En effet dans un régime en répartition la masse des cotisations paye la masse des pensions. Si les pensions évoluent comme les prix et les cotisations comme les salaires, et que, comme on l’observe, les salaires évoluent plus vite que les prix, lentement mais sûrement, le changement d’indexation provoque des économies. La contrepartie est que les pensions, si elles suivent l’évolution des prix et ne perdent pas de pouvoir d’achat, décrochent par rapport au niveau de vie des actifs, provoquant un profond sentiment de déclassement[6]. Ce n’est d’ailleurs pas très étonnant si cette revendication (le retour à l’indexation sur les prix) figure en bonne place dans les cahiers de doléances du grand débat.

Mais le retour à l’indexation sur les salaires pose immédiatement deux questions : qui va payer ? Et comment gérer la transition ? Et ce d’autant plus que le système actuel avec son indexation sur les prix n’avait pas permis de rétablir l’équilibre financier du système en raison de l’augmentation de l’espérance de vie et de l’évolution de la population active, et du ralentissement de la croissance. Au point que le gouvernement d’E. Philippe (comme d’autres avant lui : M. Valls, par exemple) avait été conduit à désindexer les retraites. Certes le chômage a baissé en 2018, passant sous la barre des 9%, mais les perspectives de croissance restent faibles et surtout l’évolution du ratio démographique va se dégrader[7]. Le COR envisageait en 2018 que, sans changement de législation, dans le scénario central (croissance à 1,3%) le niveau relatif des pensions par rapport aux salaires baisserait de 30% d'ici 2070 à cause du vieillissement démographique. Le passage à une indexation sur les salaires se fera nécessairement par une accélération de la baisse du taux de remplacement, sauf à remonter l'âge de la retraite. En Suède, un compromis a été trouvé en indexant les pensions sur l'évolution des salaires moins 1%. 

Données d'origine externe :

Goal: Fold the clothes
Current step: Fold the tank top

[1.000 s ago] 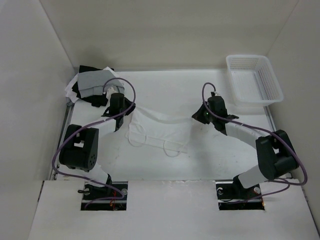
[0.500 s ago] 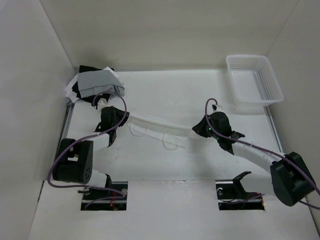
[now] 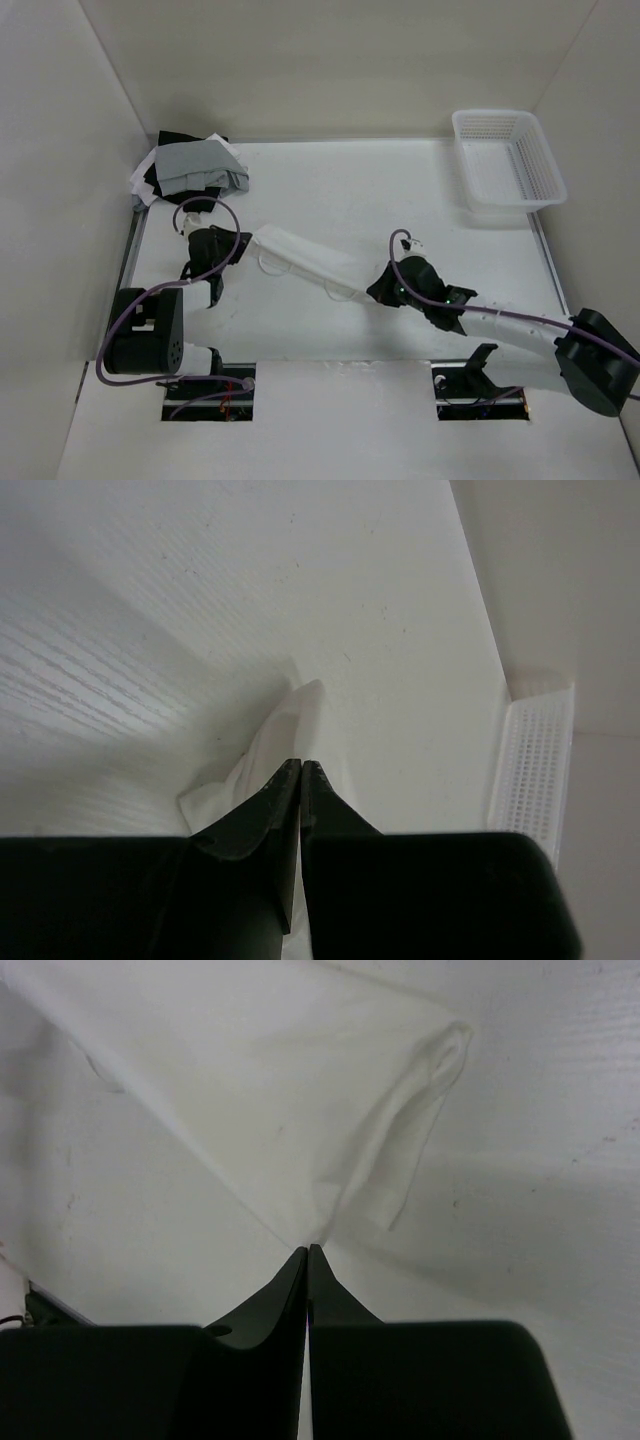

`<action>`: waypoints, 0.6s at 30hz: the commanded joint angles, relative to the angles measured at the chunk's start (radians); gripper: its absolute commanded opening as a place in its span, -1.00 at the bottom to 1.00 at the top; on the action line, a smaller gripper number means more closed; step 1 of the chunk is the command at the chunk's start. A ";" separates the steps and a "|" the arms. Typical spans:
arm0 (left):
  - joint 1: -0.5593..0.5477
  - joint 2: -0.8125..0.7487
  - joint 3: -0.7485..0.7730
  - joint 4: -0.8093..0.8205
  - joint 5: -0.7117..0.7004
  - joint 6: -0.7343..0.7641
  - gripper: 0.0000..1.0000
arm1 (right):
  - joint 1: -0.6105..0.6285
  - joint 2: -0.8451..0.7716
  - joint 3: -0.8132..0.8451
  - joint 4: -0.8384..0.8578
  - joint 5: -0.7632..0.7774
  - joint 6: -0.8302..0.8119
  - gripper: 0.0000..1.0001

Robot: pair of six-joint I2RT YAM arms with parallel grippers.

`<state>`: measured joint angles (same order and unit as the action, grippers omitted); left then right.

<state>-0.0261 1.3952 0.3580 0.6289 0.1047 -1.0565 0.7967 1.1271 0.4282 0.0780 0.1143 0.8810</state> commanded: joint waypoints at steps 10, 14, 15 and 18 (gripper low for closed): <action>0.056 -0.064 -0.109 -0.001 0.018 -0.011 -0.76 | 0.078 0.054 -0.054 -0.038 0.110 0.124 -0.88; 0.085 -0.148 -0.151 -0.027 0.012 -0.026 -0.51 | 0.081 0.016 -0.048 -0.084 0.094 0.112 -0.41; 0.082 -0.192 -0.157 -0.037 0.003 -0.030 -0.52 | 0.084 -0.007 -0.042 -0.101 0.094 0.104 -0.29; -0.020 -0.316 -0.119 -0.110 -0.077 0.015 -0.56 | 0.086 -0.094 -0.031 -0.129 0.099 0.078 -0.11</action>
<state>0.0223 1.1816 0.2070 0.5293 0.0826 -1.0710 0.8726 1.1088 0.3759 -0.0326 0.1909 0.9787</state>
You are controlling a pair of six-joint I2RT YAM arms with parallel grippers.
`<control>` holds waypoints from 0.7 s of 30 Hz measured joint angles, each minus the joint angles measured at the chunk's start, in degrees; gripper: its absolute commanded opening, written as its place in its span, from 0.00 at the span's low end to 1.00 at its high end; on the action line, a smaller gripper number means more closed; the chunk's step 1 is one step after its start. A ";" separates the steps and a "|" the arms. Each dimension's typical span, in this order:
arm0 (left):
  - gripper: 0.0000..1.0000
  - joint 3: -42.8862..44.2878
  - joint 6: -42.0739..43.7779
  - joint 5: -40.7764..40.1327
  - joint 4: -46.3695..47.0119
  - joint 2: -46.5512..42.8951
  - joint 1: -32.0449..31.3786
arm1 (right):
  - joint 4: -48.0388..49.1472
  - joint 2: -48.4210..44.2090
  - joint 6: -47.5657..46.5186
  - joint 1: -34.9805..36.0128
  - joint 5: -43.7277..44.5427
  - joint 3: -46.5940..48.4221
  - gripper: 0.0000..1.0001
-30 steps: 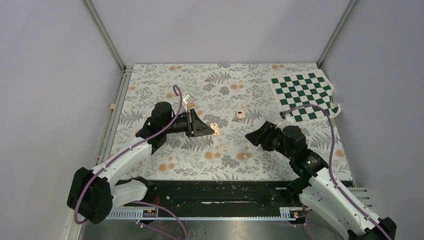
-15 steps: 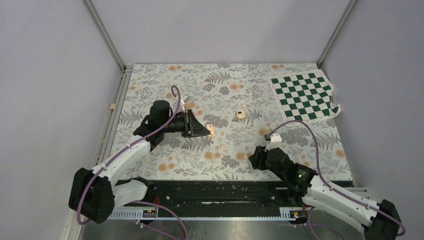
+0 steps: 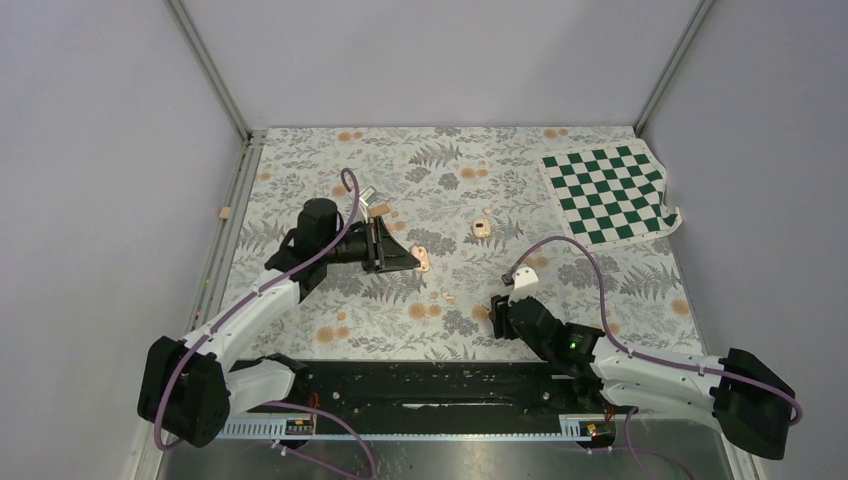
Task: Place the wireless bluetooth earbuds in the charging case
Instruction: Pick up the earbud from the center of the board.
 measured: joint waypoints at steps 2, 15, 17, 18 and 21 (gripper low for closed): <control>0.00 0.00 -0.52 0.44 1.16 0.20 0.02 | 0.20 1.66 -0.90 0.26 -0.57 0.28 0.55; 0.00 0.09 -1.95 4.09 4.24 2.73 0.52 | 9.38 9.55 -0.57 1.40 -1.40 -0.59 0.51; 0.00 0.28 -1.92 4.28 4.35 2.73 0.57 | 11.91 10.36 -0.39 1.84 -0.94 -2.10 0.50; 0.00 0.39 -1.88 4.37 4.39 2.73 0.61 | 13.86 10.88 -0.52 1.99 -0.31 -3.04 0.50; 0.00 0.59 -1.66 4.48 4.42 2.71 0.72 | 18.27 12.63 -0.85 2.08 0.66 -4.09 0.47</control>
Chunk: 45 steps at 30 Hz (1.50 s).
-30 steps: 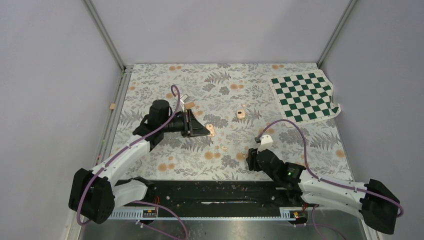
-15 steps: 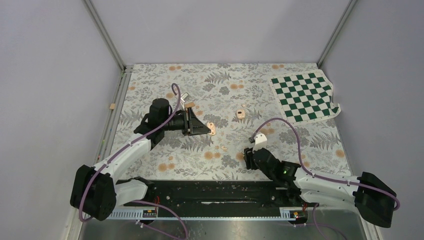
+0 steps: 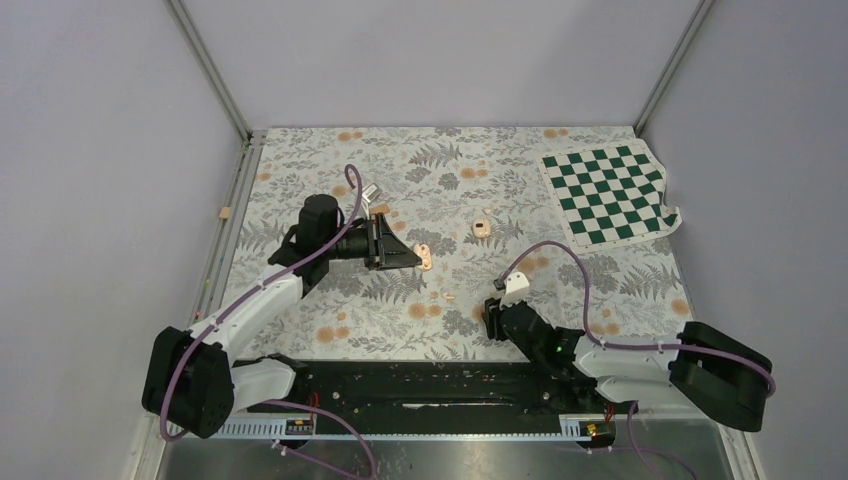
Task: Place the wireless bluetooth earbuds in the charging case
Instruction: Pick up the earbud from the center of the board.
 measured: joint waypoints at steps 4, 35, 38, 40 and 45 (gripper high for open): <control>0.00 0.00 0.17 -0.02 -0.02 -0.04 0.07 | 6.38 4.61 -0.85 0.63 1.73 -0.24 0.44; 0.00 0.11 -0.44 -0.04 2.45 -0.52 0.35 | 6.60 5.68 0.42 4.39 9.11 -0.83 0.24; 0.00 0.11 -0.48 -0.04 2.71 -0.52 0.35 | 6.51 5.81 0.15 4.94 9.07 -0.70 0.16; 0.00 0.11 -0.48 -0.04 2.78 -0.52 0.35 | 6.21 5.62 0.20 5.16 8.90 -0.59 0.13; 0.00 0.11 -0.50 -0.04 2.91 -0.52 0.35 | 1.77 2.12 0.22 5.33 8.24 -0.15 0.05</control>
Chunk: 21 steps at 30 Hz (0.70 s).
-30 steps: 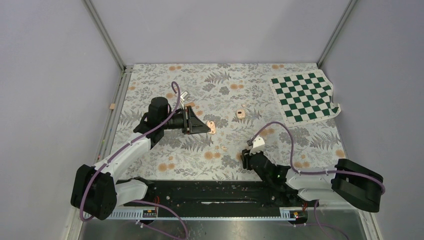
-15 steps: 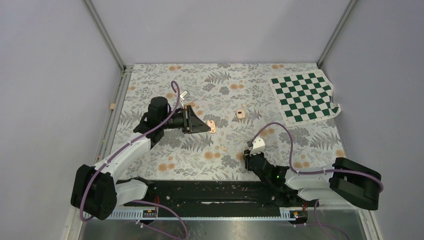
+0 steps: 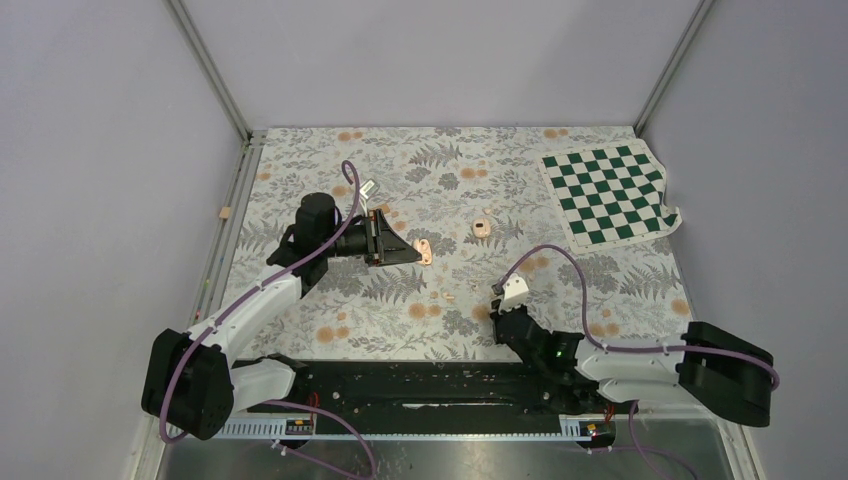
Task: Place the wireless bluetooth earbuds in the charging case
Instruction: Pick up the earbud from the center of the board.
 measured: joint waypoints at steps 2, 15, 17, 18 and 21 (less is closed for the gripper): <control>0.00 0.00 0.00 0.00 -0.02 0.00 0.00 | -3.93 -3.19 0.07 0.02 -0.35 1.01 0.03; 0.00 0.02 4.09 0.02 -4.26 0.22 2.16 | -23.34 -16.13 -0.22 -1.92 -2.23 12.66 0.25; 0.00 0.04 5.07 0.02 -5.53 0.13 2.84 | -22.49 -14.95 -0.83 -6.60 -5.29 12.66 0.28; 0.00 0.04 5.42 0.00 -6.05 0.09 3.06 | -21.70 -14.10 -1.31 -9.16 -7.04 12.66 0.30; 0.00 0.04 6.34 -0.20 -7.45 -0.31 3.43 | -17.38 -10.86 -4.17 -12.72 -10.62 12.55 0.42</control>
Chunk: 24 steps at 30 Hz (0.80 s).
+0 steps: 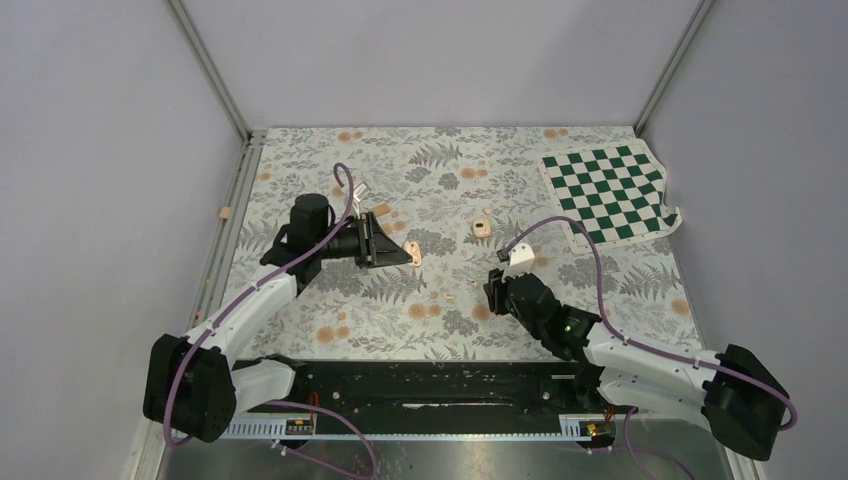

Pilotage automatique ou pas ?

Dernier point soulevé par les annonces récentes de Jean-Paul Delevoye : quel sera le mode de pilotage du régime universel ? Ira-t-on vers un pilotage automatique en fonction de l’espérance de vie ? Un taux de liquidation du point en fonction de l’équilibre financier du système ? Aujourd’hui, compte tenu de la fragmentation de notre système de retraite, et de ses très nombreux responsables, des différents horizons de gestion de chacun, les dépenses de retraite sont « impilotables » alors même qu’elles représentent 14% du PIB et nous placent en 3e position parmi les pays de l’OCDE, derrière la Grèce et l’Italie. Mais les partenaires sociaux ne veulent pas d’un pilotage automatique, ils estiment qu’il faut gérer les chocs éventuels, conjoncture, démographie, et pouvoir éventuellement lisser les à-coups. C’est aussi un moyen pour eux de rester au centre du jeu. L’échec des négociations sur l’assurance chômage rend indispensable de sauver le paritarisme dans le domaine des retraites.

En conclusion, les chantiers ouverts par Jean-Paul Delevoye sont ambitieux et chacun d’entre eux est susceptible de réclamer de longs débats. Mais pendant ce temps-là, les compteurs tournent : l’assurance vieillesse est prévue de repasser dans le rouge en 2019, le FSV restera déficitaire de 1,8 milliard (en raison notamment de la revalorisation du minimum vieillesse)[8], le projet de loi de finances pour 2019 prévoit une progression de 1 % des dépenses du CAS « Pensions », 59 milliards d'euros, soit 13,7 % des seules dépenses de l'État[9].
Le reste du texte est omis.